“La bellezza salverà il mondo” afferma il principe Miškin nell’Idiota di Dostoevskij, ma senza addentrarci nei possibili e tanti significati metaforici di questa frase, tratta dal bel romanzo dello scrittore russo, restiamo al significato della bellezza, come bellezza dell’arte e alla sua funzione pedagogica e catartica.
Contemplare un quadro, una scultura, un’architettura provoca a un tempo emozione e pensieri; certo sono quasi sempre opere del passato, a cui si attaglia indiscutibilmente il canone della bellezza, l’arte contemporanea, in cui l’aspetto estetico è meno importante, invece parla più alla testa che al cuore.

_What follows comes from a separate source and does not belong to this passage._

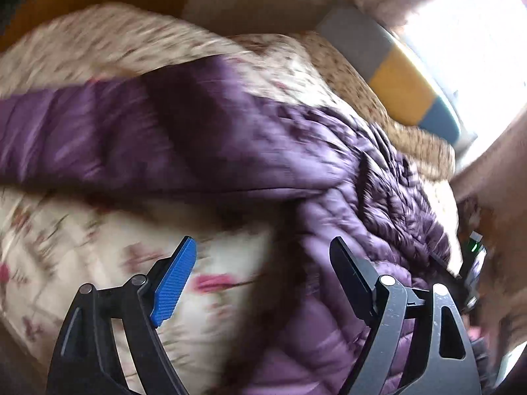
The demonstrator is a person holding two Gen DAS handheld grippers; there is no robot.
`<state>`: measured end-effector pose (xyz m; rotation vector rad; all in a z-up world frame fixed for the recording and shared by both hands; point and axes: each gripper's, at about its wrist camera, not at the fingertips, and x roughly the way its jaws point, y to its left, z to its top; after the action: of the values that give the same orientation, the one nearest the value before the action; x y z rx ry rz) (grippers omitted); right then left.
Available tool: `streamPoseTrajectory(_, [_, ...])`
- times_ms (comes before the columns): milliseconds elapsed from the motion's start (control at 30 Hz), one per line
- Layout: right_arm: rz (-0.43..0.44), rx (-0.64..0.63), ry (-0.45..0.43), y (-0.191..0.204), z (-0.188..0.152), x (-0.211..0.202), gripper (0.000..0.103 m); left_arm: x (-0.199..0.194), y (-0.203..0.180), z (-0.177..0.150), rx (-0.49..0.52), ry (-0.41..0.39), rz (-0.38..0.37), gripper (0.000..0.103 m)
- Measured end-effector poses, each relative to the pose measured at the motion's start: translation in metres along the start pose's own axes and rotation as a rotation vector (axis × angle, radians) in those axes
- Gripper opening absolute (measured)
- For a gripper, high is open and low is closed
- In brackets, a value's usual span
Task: Fold large clothes
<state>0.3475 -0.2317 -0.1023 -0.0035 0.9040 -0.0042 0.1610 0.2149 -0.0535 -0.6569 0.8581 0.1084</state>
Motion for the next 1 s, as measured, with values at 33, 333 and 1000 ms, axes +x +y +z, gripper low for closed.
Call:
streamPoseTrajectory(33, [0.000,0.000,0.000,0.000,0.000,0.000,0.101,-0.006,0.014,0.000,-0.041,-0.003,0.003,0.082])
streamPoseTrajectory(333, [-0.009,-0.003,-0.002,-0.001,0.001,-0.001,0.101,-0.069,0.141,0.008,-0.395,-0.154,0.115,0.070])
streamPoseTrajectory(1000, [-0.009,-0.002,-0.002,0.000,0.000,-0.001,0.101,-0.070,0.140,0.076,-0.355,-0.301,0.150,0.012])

Non tutti sanno che Dostoevskij portò a termine il romanzo l’Idiota a Firenze dove alla fine del novembre 1868 si era trasferito con la moglie in un palazzo in Piazza Pitti, proprio quando a Palazzo Pitti abitava il re d’Italia. Erano gli anni di Firenze capitale,
In quell’anno che rimase a Firenze oltre a terminare l’Idiota fece con la moglie lunghe passeggiate tra chiese, musei e palazzi e qui nacque sua figlia, Ljubov, che in russo vuol dire amore. Fu per lo scrittore un periodo sereno nella sua vita, contrassegnata da tormenti e drammi, e nelle passeggiate tra i monumenti cittadini fu certamente coinvolto dalla bellezza dei luoghi e ne fece partecipe i fiorentini, con cui era entrato in confidenza
Negli anni di Firenze Capitale ed in tutto l’Ottocento nella società civile e nel mondo delle arti tra forestieri e residenti nascono infatti reciproche relazioni di cultura e di amicizia, nella condivisione dei valori e degli ideali del Risorgimento.

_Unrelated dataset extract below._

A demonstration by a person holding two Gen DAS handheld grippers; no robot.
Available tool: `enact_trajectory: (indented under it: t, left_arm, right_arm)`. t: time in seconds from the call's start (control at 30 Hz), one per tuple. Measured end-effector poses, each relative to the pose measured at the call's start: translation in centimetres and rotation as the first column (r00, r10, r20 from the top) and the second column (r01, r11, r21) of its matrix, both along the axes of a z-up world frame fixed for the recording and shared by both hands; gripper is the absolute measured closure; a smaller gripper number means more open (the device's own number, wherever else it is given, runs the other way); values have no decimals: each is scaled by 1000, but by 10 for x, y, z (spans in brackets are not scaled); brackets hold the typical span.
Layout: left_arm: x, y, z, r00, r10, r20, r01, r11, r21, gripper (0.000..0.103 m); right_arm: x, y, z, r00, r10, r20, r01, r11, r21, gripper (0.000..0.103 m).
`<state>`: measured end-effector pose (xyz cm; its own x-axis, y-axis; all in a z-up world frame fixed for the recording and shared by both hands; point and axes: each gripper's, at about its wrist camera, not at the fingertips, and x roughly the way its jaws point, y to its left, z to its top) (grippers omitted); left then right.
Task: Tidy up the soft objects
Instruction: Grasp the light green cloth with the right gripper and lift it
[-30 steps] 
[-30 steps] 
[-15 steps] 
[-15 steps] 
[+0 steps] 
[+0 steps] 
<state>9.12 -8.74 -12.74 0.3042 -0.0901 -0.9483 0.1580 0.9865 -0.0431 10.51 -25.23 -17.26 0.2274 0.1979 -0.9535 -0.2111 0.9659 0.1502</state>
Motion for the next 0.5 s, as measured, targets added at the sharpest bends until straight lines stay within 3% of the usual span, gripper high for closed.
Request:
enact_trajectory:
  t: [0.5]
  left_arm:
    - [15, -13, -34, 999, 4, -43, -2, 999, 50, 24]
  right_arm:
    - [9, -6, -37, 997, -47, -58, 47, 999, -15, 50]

Oggi invece a Firenze assistiamo ad un quotidiano assalto dei turisti ai monumenti, ad un consumo passivo e compulsivo dei beni artistici, alla scomparsa dei locali storici e delle botteghe artigiane con le vie e le piazze, trasformate in un mercato caotico e vociante di giorno e talora di notte. E questo allarme non proviene da qualche comitato cittadino, nostalgico del bel tempo che fu, ma dall’agenzia dell’Unesco che tutela i siti, patrimonio mondiale dell’umanità, che ha inviato a maggio a Palazzo Vecchio una lettera in cui denunciava il degrado del centro storico.
Ne consegue che in questa inarrestabile invasione di massa dei turisti i fiorentini progressivamente vengono espropriati della loro città e della possibilità di poter fruire della bellezza del patrimonio storico-artistico con cui per anni avevano convissuto e di cui avevano conservato la memoria.
Ne è un esempio la chiesa di Santo Stefano al Ponte, che si trova tra piazza della Signoria e Ponte Vecchio che da più di un anno non è più accessibile come sito storico-artistico ai fiorentini in quanto, essendo sconsacrata e dopo un lungo restauro riportata agli antichi splendori ( la chiesa ha una facciata romanico-gotica ed un interno barocco con pregevoli opere d’arte) la Curia l’ha concessa in affitto ad una società privata che organizza non solo concerti ma anche mostre multimediali di artisti famosi, per cui all’interno della chiesa in una recente esposizione, tra le altre, di quadri di Van Gogh una sinfonia di luci, colori e suoni ha azzerato per i visitatori la percezione dell’architettura e delle sue decorazioni.
Il Museo dell’Opera del Duomo con un rinnovato, moderno ed intelligente allestimento delle sue splendide collezioni invece è accessibile, ma il prezzo d’ingresso è caro, con la giustificazione da parte dei responsabili del Museo che con lo stesso biglietto si possono pure visitare i monumenti di piazza del Duomo, Battistero, Cattedrale e Campanile, ( una visita per altro da fare nell’arco di 24 ore !).
Anche in questo caso i residenti di fatto vengono respinti da una politica meramente commerciale e per niente culturale in una svendita della città al turismo “mordi e fuggi”.
Andrebbe invece ricordato ai nostri amministratori locali che il nostro patrimonio culturale ed artistico, prima che a produrre ricchezza con lo sfruttamento intensivo del turismo, il nostro petrolio secondo la vulgata del Ministero dei Beni Culturali, serve alla formazione di uno spirito civico e a dare ai fiorentini il senso di appartenenza ad una comunità con le sue specifiche radici storiche e artistiche nell’ambito della comunità più ampia del nostro Paese.